La señora Allerton le lanzó una mirada chispeante.

—¿Sabe usted...? Podrá parecer una tontería, pero esa muchacha me asusta. Parece... tan intensa; tan ardiente.

Poirot movió la cabeza asintiendo.

—No está usted equivocada, madame. Una gran fuerza emotiva es siempre aterradora.

—¿Le interesa también a usted la gente, señor Poirot? ¿O reserva su interés para los criminales en potencia?

—Madame, esa categoría no excluye a gran número de personas.

La señora Allerton parecía sorprendida.

—¿Cree usted eso realmente?

—Sí, cualquiera puede convertirse en un criminal en un momento dado.

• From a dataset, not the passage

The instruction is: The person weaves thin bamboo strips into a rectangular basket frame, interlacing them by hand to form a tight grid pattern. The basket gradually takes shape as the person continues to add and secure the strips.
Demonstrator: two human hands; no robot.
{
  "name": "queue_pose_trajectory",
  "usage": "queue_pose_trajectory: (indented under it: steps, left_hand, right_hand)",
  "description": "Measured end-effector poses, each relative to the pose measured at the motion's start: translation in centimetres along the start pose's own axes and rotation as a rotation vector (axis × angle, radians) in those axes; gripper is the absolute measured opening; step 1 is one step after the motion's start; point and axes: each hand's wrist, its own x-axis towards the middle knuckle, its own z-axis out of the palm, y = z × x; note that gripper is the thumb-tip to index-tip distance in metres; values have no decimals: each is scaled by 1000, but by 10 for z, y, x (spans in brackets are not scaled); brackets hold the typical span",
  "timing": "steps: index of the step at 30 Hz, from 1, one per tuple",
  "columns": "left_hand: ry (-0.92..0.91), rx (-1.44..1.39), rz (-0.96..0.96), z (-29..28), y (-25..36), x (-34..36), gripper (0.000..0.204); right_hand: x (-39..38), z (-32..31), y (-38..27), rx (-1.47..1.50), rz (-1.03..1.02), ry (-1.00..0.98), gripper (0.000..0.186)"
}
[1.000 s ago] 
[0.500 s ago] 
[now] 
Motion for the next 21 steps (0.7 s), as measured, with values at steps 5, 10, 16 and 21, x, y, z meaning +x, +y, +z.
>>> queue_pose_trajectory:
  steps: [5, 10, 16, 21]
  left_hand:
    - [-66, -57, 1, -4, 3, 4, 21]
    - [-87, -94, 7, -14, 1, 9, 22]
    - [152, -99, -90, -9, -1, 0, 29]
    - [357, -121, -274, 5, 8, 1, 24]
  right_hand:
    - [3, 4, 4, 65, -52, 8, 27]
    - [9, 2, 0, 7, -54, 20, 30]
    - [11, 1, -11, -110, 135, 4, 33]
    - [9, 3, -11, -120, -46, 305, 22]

—¿Y es eso lo que los diferencia de los criminales natos?

—Naturalmente.

La señora Allerton dudó, antes de preguntar, con una sonrisa en los labios:

—¿También me incluye a mí en esa clasificación?

—Las madres, madame, lo olvidan todo cuando ven a sus hijos en peligro.

Ella dijo gravemente:

—Eso es verdad... Creo que tiene usted razón.

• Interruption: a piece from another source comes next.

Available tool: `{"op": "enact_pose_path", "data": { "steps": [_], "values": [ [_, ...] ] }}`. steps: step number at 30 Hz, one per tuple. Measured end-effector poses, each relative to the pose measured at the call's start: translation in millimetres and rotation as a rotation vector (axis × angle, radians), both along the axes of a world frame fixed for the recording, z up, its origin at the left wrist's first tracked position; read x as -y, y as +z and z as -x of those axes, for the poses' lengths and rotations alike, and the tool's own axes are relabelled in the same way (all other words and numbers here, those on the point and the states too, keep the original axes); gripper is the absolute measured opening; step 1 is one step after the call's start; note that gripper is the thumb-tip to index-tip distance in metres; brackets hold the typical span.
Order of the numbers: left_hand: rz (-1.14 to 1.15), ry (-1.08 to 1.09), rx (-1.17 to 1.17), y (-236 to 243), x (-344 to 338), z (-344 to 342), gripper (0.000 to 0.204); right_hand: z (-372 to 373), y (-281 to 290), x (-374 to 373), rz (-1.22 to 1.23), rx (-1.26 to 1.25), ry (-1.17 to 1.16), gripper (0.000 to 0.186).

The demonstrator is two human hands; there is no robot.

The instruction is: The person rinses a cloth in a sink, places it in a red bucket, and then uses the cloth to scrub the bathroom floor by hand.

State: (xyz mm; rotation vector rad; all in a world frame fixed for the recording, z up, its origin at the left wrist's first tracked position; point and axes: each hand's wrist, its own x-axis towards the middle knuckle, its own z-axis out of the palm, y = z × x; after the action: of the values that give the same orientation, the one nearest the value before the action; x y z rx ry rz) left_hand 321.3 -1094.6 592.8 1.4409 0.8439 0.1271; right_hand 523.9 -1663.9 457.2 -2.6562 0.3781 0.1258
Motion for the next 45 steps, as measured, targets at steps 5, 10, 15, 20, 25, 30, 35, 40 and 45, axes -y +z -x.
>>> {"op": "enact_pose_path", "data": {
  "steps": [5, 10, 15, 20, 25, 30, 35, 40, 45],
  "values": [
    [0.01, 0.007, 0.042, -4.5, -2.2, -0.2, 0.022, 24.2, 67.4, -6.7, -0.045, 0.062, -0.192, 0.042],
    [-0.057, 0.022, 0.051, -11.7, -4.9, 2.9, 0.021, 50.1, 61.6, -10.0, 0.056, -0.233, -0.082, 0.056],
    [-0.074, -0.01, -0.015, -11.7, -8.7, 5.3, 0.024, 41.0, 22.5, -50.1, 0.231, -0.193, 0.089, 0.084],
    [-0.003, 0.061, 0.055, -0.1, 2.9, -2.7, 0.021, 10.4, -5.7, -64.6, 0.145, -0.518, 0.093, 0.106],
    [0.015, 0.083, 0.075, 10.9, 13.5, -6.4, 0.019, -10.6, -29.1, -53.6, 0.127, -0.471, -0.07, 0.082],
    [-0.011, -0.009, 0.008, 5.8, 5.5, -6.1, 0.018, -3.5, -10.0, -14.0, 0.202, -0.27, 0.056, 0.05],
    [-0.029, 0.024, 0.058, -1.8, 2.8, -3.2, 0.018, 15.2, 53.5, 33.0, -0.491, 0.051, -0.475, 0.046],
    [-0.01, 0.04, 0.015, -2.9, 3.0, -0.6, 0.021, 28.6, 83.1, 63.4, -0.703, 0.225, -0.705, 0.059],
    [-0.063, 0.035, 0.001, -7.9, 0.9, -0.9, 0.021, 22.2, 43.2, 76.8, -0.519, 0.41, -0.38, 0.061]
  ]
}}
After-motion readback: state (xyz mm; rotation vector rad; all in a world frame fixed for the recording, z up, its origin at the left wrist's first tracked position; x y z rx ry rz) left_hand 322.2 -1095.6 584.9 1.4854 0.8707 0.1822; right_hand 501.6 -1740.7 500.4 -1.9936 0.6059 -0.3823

Quedó silenciosa durante un par de minutos. Luego dijo sonriente:

—Estoy intentando imaginar motivos para un crimen imputable a cualquiera de los que se hospedan en este hotel. Es distraidísimo. Simon Doyle, por ejemplo.

—Un crimen simple... Iría directo a su objetivo. No hay sutileza alguna en esto.

—Y por consiguiente sería muy fácil de descubrir toda la trama.

—Sí; no sería ingenioso.

—¿Y la peligrosa muchacha, Jacqueline de Bellefort, podría cometer un asesinato?

—Sí, desde luego, podría.

—Pero usted no está seguro de que lo hiciese.

—No. Esa muchacha me da mucho que pensar.